Intel® High Level Design
Support for Intel® High Level Synthesis Compiler, DSP Builder, OneAPI for Intel® FPGAs, Intel® FPGA SDK for OpenCL™
663 Discussions

DPC++ optimizations for FPGA and using report.html

CFR
New Contributor II
1,096 Views

Environment: Ubuntu 18.04.4, OneAPI

I guess my broader question is how does one control/guide the optimization and how can you observe/verify that the compiler "gets it right". (I think this would be a great addition to the DPC++ FPGA optimization document )
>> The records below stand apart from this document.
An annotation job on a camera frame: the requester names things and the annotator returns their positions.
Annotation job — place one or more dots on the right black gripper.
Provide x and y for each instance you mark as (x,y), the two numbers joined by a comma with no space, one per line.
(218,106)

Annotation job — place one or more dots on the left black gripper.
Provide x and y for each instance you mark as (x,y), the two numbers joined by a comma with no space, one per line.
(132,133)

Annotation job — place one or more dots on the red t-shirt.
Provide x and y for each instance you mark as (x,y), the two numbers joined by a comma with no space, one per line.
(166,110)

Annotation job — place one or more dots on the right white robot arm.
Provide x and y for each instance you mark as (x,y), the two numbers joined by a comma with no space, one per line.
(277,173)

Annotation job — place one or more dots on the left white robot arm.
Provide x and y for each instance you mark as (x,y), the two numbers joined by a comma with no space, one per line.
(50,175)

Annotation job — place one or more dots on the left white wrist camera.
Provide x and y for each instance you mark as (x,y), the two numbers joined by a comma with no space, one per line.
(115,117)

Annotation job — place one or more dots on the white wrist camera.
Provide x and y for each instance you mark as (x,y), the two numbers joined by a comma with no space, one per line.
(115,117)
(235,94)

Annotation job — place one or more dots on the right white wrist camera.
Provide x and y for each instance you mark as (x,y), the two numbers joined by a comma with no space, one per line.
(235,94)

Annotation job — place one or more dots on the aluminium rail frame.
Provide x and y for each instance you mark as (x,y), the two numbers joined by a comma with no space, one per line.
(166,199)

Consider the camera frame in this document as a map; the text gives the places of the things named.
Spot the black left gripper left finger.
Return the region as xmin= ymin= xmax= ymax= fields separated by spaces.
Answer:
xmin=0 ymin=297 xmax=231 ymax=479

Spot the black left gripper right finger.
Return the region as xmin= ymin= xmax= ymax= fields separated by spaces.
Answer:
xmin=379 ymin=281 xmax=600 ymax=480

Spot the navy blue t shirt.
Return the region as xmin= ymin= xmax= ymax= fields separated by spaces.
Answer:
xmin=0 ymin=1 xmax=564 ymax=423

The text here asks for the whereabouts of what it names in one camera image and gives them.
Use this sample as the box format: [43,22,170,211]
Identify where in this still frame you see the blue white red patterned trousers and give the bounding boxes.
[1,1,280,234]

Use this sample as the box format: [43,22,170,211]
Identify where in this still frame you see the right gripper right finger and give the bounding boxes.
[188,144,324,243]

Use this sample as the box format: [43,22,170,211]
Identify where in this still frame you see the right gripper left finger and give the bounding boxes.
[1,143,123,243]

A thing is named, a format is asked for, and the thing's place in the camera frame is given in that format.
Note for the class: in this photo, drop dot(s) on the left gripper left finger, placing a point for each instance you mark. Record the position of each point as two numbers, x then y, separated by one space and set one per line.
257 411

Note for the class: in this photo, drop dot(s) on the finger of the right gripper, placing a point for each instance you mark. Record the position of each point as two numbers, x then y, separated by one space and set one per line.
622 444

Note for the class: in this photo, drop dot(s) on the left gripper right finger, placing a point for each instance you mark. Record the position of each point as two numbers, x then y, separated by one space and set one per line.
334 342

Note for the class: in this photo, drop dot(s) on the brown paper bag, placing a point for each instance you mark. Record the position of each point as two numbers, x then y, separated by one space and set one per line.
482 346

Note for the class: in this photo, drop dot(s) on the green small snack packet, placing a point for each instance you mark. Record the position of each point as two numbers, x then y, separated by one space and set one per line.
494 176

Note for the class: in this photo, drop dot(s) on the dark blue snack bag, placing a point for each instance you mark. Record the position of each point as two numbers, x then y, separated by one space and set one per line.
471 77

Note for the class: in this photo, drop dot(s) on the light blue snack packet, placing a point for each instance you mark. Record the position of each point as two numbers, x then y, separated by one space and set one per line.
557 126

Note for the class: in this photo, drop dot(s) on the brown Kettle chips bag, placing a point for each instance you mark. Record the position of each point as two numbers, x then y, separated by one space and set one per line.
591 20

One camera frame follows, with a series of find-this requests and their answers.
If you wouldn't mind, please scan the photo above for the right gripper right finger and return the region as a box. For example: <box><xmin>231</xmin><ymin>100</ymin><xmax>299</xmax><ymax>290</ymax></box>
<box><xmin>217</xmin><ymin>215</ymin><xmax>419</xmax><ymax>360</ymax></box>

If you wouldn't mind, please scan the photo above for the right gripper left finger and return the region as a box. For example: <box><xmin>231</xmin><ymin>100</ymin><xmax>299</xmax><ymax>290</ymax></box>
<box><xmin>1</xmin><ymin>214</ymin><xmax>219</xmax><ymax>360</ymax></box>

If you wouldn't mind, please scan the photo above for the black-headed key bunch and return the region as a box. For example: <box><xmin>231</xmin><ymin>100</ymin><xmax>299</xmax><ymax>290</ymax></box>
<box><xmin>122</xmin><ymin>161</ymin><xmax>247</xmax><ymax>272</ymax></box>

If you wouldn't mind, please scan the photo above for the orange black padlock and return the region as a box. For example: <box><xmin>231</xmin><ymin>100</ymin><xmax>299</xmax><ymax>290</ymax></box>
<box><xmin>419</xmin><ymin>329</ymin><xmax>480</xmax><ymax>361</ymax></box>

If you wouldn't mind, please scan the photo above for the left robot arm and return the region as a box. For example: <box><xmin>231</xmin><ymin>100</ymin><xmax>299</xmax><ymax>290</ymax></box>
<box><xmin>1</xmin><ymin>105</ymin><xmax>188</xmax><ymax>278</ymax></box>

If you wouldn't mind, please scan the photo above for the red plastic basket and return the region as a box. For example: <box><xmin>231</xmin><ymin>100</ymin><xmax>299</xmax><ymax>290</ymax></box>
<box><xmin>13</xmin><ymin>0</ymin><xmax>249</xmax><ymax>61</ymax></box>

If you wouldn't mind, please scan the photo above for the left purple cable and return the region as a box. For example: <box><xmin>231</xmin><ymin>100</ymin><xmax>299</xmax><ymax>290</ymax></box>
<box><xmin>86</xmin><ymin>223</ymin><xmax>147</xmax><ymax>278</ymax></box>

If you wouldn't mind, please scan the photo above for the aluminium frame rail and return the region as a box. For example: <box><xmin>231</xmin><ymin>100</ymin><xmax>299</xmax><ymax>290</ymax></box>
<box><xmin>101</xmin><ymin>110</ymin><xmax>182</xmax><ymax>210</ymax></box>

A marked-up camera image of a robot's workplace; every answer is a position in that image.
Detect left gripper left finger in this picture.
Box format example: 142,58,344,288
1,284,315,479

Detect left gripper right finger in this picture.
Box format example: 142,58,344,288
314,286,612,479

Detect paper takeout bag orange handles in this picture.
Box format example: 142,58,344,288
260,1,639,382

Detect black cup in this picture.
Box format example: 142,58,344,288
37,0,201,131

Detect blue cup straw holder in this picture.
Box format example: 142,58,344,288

Most specifically given the following "toy" kernel code:

    q.submit([&](sycl::handler& cgh) {
      auto xaccessor = xbuffer.get_access<sycl::access::mode::read_write, sycl::access::target::global_buffer>(cgh);
      cgh.parallel_for<class k0a>(
        sycl::range<1> {Nproc},
        [=] (sycl::item<1> item) {
          unsigned long gidx = item.get_linear_id();
          LCG48 lcg48(xaccessor[gidx]);
          for (int i=0; i<Niter; i++) lcg48.step();
          xaccessor[gidx] = lcg48.get();
        }
      );
    });

How does one get DPC++ to unroll the lcg48.step() loop and pipeline the work items?  I've tried various  "unroll", "max_concurrency", "max_interleaving", etc... but I must be missing something because I don't recognize that any optimization is happening (at least according to the compiler output and/or report.html). Based on the  documentation DPC++ should also be able to do static coalesce the memory access but I don't see that either.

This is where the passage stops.